Data shown
────────────────────────────────────────

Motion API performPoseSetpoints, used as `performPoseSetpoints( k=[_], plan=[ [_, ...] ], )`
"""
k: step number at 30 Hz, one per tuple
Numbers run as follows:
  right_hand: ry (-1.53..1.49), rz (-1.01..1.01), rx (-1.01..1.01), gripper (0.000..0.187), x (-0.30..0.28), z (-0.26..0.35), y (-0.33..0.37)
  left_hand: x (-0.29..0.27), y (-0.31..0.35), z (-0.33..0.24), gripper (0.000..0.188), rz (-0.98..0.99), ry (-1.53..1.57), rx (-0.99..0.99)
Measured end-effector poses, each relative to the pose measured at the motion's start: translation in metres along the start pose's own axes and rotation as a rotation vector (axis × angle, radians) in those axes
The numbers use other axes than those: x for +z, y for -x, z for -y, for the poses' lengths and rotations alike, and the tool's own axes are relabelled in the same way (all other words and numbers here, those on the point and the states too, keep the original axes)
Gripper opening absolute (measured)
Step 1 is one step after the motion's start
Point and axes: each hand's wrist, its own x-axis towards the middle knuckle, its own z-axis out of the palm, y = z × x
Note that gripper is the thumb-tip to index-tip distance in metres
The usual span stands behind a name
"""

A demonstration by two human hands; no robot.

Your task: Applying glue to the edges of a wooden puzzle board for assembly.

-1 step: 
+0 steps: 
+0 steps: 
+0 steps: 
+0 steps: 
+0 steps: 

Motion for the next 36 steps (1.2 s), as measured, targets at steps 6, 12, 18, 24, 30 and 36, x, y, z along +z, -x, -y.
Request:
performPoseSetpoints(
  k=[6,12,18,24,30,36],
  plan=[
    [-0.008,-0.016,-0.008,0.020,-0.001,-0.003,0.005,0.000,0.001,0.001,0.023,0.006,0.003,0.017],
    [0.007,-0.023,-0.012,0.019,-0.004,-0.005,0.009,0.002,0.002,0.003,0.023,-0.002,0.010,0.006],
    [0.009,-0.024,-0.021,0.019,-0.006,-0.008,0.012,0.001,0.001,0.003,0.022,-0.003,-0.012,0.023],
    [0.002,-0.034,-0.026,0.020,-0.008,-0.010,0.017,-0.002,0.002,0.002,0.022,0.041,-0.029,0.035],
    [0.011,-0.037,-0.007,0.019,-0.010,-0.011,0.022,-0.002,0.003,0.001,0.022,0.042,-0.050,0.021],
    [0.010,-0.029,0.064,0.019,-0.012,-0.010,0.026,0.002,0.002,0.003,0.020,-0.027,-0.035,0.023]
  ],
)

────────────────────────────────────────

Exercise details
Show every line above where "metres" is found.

Task result
Measured end-effector poses, each relative to the pose measured at the motion's start: translation in metres along the start pose's own axes and rotation as a rotation vector (axis × angle, radians) in those axes
Note that gripper is the thumb-tip to index-tip distance in metres

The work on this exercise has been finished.